The Supper Club Opening
Thursday, September 21, 2017
6 to 8pm
The Shelley & Donald Rubin Foundation presented Elia Alba's The Supper Club, a solo exhibition focused on racial politics and visual culture, which was on view from September 21, 2017 through January 12, 2018, at The 8th Floor. Curated by Sara Reisman, Executive and Artistic Director of The Shelley & Donald Rubin Foundation, The Supper Club was comprised of three components: an ongoing series of socially-engaged dinners, an exhibition of 60 photographic portraits of the artists who participated in the dinner conversations, and a book scheduled for publication in Spring 2019.

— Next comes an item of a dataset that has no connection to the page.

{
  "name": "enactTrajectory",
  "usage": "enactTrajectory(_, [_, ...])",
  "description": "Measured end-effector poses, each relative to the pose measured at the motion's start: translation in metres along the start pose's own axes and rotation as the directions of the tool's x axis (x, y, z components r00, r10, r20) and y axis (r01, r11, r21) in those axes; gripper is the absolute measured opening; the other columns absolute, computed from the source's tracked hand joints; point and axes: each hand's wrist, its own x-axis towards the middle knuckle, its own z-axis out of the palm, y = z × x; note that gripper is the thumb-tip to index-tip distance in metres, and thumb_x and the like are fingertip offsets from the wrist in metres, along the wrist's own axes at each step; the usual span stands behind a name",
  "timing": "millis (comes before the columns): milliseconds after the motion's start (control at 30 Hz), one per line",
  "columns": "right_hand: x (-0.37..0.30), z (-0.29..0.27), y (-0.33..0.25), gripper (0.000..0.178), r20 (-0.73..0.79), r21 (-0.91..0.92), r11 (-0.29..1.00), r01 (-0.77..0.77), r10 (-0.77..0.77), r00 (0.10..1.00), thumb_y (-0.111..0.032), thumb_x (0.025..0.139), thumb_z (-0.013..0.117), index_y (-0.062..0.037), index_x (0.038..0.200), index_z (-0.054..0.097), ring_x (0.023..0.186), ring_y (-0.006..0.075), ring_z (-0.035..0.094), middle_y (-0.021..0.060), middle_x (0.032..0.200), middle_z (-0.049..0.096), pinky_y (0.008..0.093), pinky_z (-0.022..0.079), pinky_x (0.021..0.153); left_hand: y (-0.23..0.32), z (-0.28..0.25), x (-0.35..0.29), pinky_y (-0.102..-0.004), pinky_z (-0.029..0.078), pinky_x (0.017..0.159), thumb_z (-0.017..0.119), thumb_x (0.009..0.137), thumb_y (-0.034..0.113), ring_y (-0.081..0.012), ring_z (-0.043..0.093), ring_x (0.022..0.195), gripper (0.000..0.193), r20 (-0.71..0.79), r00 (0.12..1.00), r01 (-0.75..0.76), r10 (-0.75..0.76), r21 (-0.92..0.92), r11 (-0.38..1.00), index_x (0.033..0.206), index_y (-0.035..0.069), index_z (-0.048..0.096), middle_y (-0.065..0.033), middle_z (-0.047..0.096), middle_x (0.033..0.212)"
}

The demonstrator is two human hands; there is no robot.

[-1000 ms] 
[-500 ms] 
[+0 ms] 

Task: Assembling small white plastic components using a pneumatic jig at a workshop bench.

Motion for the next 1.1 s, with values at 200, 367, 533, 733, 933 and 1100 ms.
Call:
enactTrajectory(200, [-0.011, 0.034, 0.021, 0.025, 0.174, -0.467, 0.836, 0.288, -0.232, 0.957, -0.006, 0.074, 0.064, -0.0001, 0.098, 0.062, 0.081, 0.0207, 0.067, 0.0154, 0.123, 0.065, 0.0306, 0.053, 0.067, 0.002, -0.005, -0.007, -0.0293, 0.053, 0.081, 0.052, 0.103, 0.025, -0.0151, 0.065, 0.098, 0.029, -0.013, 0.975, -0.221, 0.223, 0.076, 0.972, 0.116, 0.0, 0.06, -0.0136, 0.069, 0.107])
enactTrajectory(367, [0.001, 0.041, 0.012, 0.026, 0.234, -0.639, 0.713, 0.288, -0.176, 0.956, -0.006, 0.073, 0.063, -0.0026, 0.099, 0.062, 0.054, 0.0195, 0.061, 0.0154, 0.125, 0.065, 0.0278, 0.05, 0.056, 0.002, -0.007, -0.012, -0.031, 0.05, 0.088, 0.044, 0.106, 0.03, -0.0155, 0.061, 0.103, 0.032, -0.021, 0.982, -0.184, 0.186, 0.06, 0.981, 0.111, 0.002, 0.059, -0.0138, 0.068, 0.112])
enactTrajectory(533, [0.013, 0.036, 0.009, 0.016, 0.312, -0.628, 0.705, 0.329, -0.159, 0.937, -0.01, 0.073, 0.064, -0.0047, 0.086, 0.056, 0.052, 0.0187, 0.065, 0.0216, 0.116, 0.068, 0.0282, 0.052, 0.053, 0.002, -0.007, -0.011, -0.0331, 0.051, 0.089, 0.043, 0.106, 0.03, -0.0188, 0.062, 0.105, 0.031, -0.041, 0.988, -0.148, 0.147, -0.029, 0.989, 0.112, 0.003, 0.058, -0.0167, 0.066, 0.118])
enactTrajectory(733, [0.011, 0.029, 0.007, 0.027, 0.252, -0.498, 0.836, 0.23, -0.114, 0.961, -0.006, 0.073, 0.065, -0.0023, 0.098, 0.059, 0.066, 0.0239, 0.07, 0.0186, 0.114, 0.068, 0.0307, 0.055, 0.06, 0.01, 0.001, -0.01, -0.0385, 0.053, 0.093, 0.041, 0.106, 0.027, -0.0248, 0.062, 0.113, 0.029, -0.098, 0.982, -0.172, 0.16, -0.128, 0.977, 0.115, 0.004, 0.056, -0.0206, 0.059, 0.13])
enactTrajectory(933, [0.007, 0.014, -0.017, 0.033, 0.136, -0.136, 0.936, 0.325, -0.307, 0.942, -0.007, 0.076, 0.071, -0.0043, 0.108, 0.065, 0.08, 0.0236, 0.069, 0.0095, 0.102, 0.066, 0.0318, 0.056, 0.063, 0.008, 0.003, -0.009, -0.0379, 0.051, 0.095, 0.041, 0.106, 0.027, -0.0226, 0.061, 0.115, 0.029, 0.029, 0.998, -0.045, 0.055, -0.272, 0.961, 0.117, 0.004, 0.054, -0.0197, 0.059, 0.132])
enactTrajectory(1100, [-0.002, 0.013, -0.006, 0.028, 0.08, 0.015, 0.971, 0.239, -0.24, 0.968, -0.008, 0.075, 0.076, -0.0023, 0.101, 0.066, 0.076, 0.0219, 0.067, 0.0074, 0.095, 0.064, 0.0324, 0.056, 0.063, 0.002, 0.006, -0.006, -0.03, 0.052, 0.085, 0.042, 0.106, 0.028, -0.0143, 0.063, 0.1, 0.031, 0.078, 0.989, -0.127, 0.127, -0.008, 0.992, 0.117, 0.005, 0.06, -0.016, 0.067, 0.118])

The project began in the summer of 2012 with Elia Alba photographing a group of artists of color: David Antonio Cruz, LaToya Ruby Frazier, Las Hermanas Iglesias (Lisa and Janelle Iglesias), Lina Puerta, and Mickalene Thomas. These were followed by a series of dinner conversations that engaged fifty artists of color to "give voice" to members of Alba's artist community. There have since been 25 dinners that have explored themes like Baltimore, Race, and Identity (in honor of Freddy Gray); the 2016 shootings in Orlando and the need for sanctuary spaces; Black Female Subjectivity; Black Male Subjectivity; and Racial Subjugation in Latin American History. The series of portraits of the dinner guests, at the core of the exhibition, were inspired by Vanity Fair magazine's annual "Hollywood Issue" and feature the guests in locations and costumes that capture their unique voices, transforming their identities into iconic images.
Click here for the full press release on the exhibition.
About the Artist
Elia Alba was born in New York City. She received her BA from Hunter College in 1994 and completed the Whitney Museum of American Art Independent Study Program in 2001. Her work has been exhibited at Studio Museum in Harlem, New York; El Museo del Barrio, New York; RISD Museum, Providence; Stedelijk Museum, Amsterdam; Science Museum, London; ITAU Cultural Institute, São Paulo; Museo Nacional Centro de Arte Reina Sofía, Madrid; and the 10th Havana Biennial. Awards include Studio Museum in Harlem Artist-in-Residence program; LMCC Workspace Program; New York Foundation for the Arts Fellowship; Pollock-Krasner Foundation Grant; and Joan Mitchell Foundation Grant. Her work is in the collection of the Lowe Art Museum, Coral Galbes; El Museo del Barrio, New York; and the Smithsonian American Art Museum, Washington, DC, among others.